The task: Look through the records and copy every line in which "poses" appears.

Records drawn from a dataset

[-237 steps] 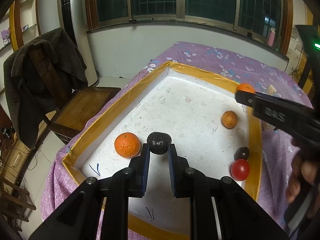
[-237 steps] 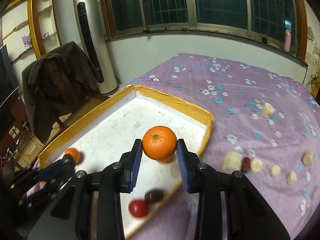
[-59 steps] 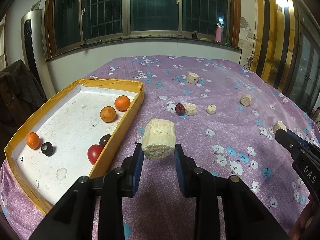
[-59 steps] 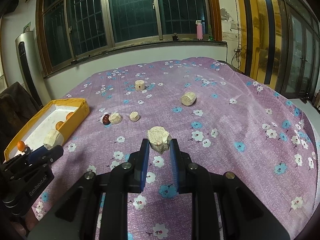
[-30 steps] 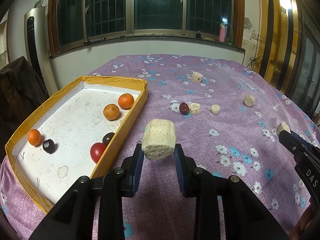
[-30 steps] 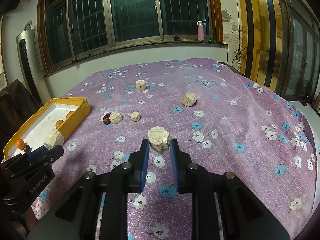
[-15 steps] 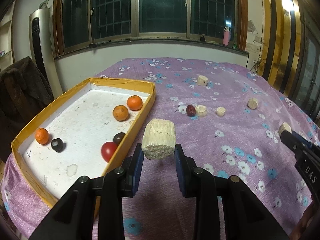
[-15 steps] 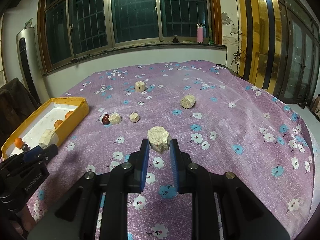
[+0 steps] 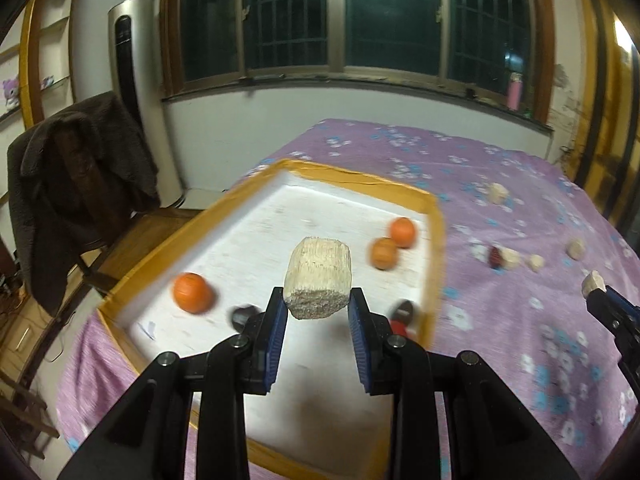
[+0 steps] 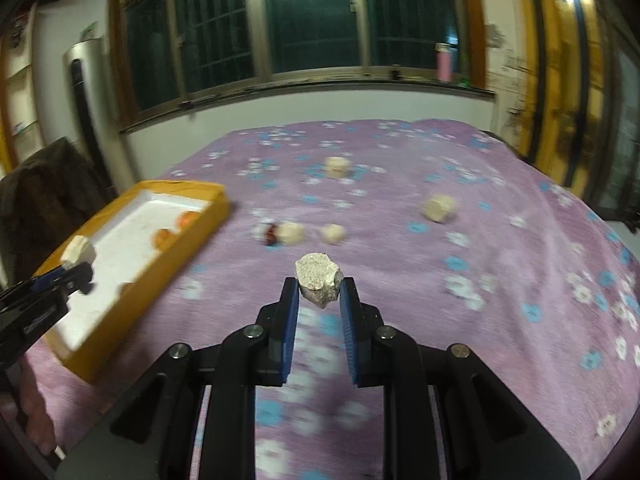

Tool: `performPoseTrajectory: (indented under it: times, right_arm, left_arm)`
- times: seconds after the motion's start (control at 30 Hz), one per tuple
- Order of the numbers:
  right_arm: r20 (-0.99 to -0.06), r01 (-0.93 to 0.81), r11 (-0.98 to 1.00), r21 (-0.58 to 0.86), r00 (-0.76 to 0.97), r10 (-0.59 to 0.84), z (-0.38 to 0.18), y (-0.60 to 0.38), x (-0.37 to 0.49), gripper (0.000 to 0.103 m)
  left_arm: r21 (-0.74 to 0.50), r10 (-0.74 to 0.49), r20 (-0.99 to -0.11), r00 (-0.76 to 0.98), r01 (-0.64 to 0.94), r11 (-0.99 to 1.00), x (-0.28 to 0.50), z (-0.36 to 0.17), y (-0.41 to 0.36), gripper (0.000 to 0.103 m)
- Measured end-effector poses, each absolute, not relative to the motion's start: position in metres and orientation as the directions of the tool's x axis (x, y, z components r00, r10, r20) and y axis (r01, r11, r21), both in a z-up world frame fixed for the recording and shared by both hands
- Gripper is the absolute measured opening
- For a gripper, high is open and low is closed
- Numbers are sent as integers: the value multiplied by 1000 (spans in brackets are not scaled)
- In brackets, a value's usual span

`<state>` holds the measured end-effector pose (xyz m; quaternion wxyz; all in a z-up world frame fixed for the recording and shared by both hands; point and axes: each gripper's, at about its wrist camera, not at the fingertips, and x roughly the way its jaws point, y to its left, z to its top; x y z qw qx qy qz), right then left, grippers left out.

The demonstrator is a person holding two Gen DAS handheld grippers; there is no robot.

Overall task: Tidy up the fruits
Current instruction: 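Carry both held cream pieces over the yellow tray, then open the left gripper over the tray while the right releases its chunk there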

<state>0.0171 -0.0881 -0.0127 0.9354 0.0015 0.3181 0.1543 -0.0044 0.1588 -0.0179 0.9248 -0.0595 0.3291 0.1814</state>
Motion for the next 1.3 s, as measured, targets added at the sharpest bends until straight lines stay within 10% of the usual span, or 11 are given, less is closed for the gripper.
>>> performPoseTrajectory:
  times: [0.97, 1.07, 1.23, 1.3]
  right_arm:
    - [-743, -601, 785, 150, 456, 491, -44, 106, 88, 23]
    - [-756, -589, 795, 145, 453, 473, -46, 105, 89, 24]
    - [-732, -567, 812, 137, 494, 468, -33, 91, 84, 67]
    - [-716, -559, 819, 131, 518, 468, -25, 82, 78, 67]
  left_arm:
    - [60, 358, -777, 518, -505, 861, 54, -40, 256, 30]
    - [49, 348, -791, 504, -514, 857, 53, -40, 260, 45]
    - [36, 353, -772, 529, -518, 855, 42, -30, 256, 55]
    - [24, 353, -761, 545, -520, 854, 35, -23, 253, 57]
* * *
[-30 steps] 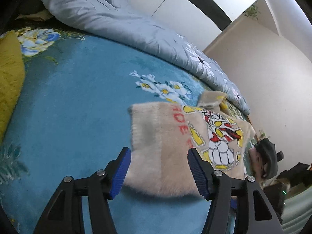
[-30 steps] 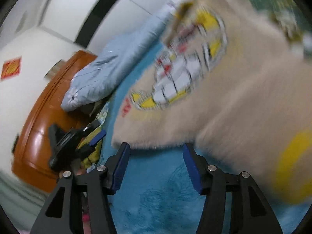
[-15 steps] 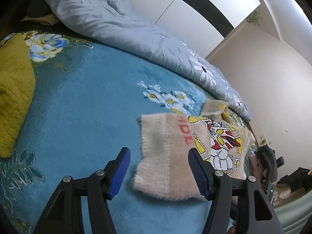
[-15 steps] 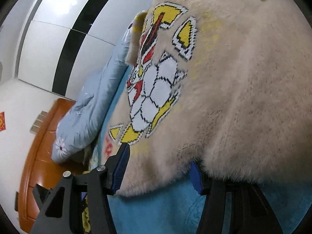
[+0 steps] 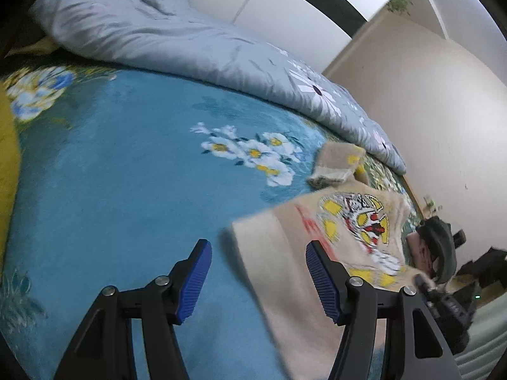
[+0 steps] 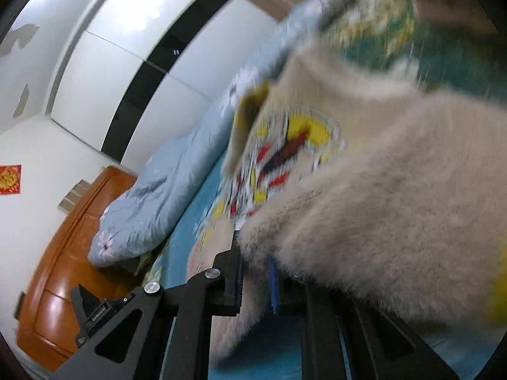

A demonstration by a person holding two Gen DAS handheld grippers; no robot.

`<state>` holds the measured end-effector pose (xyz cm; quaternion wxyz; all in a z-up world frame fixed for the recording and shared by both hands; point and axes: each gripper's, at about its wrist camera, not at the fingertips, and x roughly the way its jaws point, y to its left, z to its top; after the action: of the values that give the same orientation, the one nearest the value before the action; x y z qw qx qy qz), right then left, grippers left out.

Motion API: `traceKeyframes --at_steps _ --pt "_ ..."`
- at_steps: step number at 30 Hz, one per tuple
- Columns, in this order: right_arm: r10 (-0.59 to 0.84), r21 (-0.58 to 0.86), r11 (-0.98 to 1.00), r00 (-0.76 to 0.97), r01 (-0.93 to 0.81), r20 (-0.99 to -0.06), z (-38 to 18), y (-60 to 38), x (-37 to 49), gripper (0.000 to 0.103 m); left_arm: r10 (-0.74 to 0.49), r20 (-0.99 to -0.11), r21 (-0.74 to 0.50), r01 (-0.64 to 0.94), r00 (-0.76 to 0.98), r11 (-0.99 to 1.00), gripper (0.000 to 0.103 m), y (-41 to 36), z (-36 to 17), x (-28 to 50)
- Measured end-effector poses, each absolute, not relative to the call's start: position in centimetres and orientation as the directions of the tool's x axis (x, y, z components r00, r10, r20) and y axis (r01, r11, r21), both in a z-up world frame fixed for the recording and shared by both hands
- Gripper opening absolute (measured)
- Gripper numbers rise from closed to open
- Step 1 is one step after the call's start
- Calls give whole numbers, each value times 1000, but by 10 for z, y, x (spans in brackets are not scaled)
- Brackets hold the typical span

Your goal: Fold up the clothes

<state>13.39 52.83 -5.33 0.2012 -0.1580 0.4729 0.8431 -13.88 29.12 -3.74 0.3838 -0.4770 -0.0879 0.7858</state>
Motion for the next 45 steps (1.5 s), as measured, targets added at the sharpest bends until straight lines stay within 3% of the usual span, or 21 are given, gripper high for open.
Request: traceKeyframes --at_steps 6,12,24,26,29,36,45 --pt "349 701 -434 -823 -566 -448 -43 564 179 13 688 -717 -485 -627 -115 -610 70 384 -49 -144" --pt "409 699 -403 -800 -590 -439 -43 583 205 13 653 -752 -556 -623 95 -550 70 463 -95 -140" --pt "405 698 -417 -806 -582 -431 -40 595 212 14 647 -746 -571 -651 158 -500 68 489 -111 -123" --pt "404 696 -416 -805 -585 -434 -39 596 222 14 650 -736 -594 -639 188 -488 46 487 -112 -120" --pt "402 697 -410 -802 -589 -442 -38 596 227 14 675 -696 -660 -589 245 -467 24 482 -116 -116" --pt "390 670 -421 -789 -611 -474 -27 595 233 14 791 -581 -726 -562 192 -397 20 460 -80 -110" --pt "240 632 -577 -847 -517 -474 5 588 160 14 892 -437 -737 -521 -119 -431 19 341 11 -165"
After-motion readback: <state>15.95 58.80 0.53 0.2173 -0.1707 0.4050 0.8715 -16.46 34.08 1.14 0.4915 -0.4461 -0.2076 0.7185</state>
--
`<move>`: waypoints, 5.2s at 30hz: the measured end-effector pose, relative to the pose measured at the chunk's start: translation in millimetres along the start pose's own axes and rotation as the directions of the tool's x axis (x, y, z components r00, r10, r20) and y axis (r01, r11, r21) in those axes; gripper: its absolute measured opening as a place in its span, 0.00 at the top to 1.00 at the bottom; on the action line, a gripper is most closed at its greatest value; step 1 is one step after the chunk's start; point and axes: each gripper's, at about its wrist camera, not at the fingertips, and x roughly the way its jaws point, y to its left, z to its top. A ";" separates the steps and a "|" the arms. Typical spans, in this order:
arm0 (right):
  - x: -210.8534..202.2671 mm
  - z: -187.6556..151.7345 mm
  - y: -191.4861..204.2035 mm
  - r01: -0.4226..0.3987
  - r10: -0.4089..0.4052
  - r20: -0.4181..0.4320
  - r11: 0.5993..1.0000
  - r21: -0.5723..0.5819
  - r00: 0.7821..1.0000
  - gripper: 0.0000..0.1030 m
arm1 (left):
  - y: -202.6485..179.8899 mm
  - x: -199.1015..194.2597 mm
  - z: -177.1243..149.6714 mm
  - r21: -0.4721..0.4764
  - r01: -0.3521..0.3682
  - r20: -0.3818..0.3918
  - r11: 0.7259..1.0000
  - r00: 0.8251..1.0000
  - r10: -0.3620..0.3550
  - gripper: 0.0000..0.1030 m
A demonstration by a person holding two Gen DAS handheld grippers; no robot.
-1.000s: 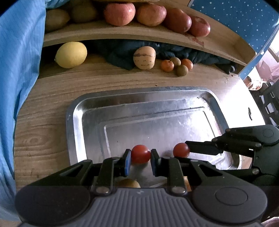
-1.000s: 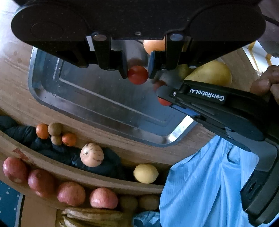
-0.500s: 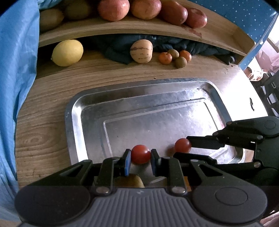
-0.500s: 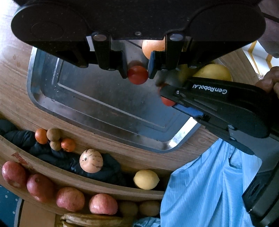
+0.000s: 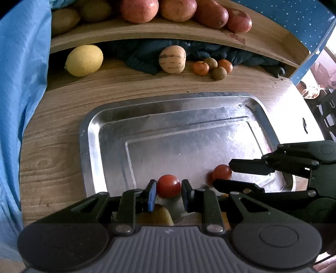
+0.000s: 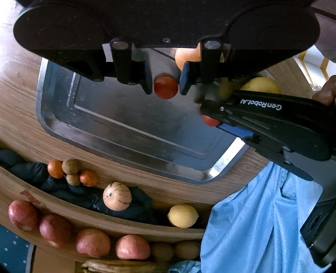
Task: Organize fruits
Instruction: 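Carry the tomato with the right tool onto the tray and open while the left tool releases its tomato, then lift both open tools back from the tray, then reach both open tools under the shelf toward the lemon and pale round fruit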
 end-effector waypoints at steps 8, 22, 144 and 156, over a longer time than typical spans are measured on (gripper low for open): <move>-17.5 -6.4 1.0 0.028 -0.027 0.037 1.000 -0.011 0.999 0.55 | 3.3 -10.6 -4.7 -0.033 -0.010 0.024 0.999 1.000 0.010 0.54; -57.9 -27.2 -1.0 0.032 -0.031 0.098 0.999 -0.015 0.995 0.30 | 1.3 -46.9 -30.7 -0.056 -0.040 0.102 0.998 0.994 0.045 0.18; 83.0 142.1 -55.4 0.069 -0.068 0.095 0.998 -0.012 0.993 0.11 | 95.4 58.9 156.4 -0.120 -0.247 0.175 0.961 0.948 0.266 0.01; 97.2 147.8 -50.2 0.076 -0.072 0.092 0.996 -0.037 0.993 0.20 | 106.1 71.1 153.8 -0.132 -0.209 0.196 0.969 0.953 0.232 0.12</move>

Answer to this problem:
- Measured end-effector poses, each absolute, not relative to the motion's start: position in metres and orientation as the directions of the tool's x axis (x, y, z components r00, r10, r20) and y axis (r01, r11, r21), both in a z-up world frame fixed for the recording and shared by both hands
- Measured end-effector poses, each absolute, not relative to the call's start: position in centimetres and orientation as the directions of the tool's x axis (x, y, z components r00, r10, r20) and y axis (r01, r11, r21), both in a z-up world frame fixed for the recording and shared by both hands

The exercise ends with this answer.